Modulus dependent on specific PyTorch git commit, instead of available releases

In setting up a bare-metal modulus environment, I’m presented with warnings about TorchScript being unavailable because of unsupported PyTorch version

Installed PyTorch version 1.13.0+cu117 is not TorchScript supported in Modulus. Version 1.13.0a0+d321be6 is officially supported.

This seems rather (unnecessarily) specific, and impossible to meet - short of building pytorch from source at the git commit point.

Can the version checking be relaxed to match available pytorch cuda wheels in pip?
Looking at the pytorch container history in ngc, it seems like they’re all built on obtuse commit points:

And I had the same experience with the 22.03 Modulus release.
Warnings about not having PyTorch1.12.0a0+2c916ef despite installing 1.12.0+cu116 from pip.

1 Like

Hi @bsarkar

This commit is relates to the PyTorch commit used in the NGC PyTorch docker container we used as the base for building the Modulus image as I think you identified. The torch script requirement is there because presently we primarily serve Modulus through the docker image not, bare-metal, meaning that’s where our tests and performance analysis occurs.

This requirement can likely be relaxed (warning can probably be ignored in most cases), but we need to set up the appropriate testing. Hopefully we will be able to do this in the near future. If you don’t want that requirement you should to just override it with setting jit: true in your config files which I think you’re doing already.

Hi @ngeneva,

Thanks for the reply.
I’ve actually been setting jit: false when I see that warning - I hadn’t thought to try forcing on, will give it a go now.

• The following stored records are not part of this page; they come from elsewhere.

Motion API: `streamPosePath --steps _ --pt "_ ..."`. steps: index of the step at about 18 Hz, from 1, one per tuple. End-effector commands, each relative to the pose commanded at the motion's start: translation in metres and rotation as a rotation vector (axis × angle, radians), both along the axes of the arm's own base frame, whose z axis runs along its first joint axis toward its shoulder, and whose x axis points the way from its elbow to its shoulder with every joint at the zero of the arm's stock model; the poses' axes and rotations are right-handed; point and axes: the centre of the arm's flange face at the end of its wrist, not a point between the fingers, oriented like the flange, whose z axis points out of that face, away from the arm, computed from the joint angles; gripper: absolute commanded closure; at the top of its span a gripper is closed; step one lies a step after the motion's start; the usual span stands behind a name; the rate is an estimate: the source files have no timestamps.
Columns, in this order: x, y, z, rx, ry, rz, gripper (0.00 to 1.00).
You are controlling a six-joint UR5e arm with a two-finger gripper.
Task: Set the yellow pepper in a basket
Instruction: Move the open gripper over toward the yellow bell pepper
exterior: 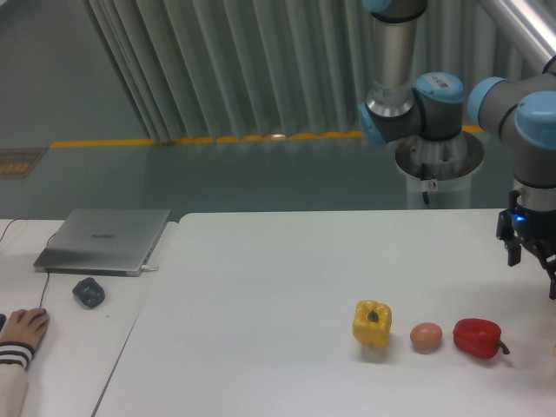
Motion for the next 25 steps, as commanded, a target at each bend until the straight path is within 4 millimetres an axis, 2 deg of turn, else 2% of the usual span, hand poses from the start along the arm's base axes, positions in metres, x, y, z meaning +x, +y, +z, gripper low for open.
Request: streamPosePath --steps 4,6,8,11,13,15,22,25 --pt "0.005 0.001 -0.01 0.024 -0.033 0.012 0.0" --pt "0.003 0.002 -0.009 0.082 -0.073 0.074 0.0" --pt "0.002 0.009 0.002 0.167 -0.088 0.164 0.0" --pt "0.013 0.021 0.002 0.197 -0.117 0.294 0.0" --pt "0.035 0.04 0.0 0.193 -0.127 0.272 0.0" --pt "0.041 0.046 -0.001 0.2 -0.134 0.307 0.0" --pt "0.103 0.082 -0.001 0.188 -0.154 0.544 0.0" --pt "0.138 0.106 -0.018 0.141 -0.132 0.61 0.0"
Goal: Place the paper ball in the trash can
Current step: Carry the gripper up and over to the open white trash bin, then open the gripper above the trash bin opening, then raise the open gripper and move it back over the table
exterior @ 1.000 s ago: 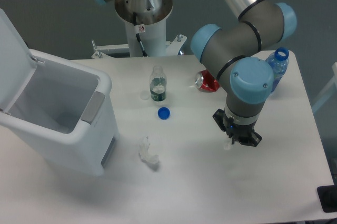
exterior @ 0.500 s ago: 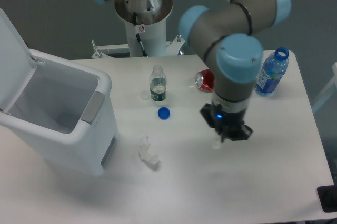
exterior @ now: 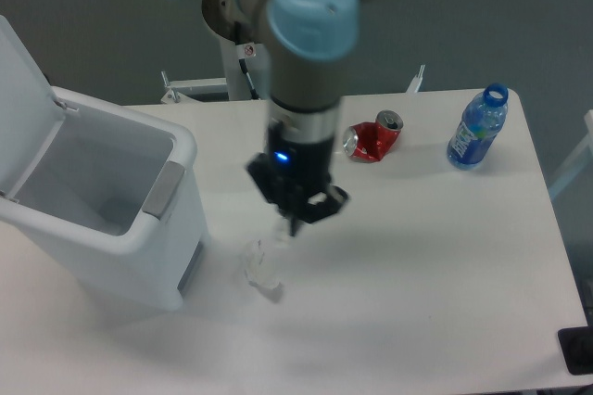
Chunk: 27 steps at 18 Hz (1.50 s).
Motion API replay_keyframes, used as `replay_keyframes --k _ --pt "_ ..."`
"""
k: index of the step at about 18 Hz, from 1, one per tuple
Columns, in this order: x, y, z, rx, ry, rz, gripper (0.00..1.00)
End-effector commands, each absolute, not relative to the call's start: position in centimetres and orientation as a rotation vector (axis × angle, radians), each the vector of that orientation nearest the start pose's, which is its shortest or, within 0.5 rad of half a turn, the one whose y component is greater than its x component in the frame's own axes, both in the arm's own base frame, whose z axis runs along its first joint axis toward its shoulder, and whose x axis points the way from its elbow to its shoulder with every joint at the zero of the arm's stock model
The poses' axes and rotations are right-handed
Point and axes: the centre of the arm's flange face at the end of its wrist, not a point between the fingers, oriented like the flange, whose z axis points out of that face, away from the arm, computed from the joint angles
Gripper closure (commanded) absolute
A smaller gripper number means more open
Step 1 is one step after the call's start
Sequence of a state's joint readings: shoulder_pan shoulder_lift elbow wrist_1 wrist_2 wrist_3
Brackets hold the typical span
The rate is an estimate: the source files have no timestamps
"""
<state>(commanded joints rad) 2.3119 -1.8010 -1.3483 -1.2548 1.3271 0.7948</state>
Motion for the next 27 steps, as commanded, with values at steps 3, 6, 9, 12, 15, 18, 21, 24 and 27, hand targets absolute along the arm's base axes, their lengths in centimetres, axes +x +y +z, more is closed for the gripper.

My main surprise is that the PyTorch containers/blobs are being built on commit points in the first place - instead of the released tags - I’d expect the releases themselves to have a bit more reliability due to pytorch’s own CI/testing.

Hi @bsarkar

Yes, the warning shows. If you want to comment that our its found in the trainer file.

Yeah, the commit point is a little odd. I believe this is partially related to some internal work that occurs on the NV side to optimize/secure the container for deployment. Regardless, JIT has been a bit of a mixed bag for us over the past few months, so we put some hard constraints if Modulus will use it be default or not (user can always over ride).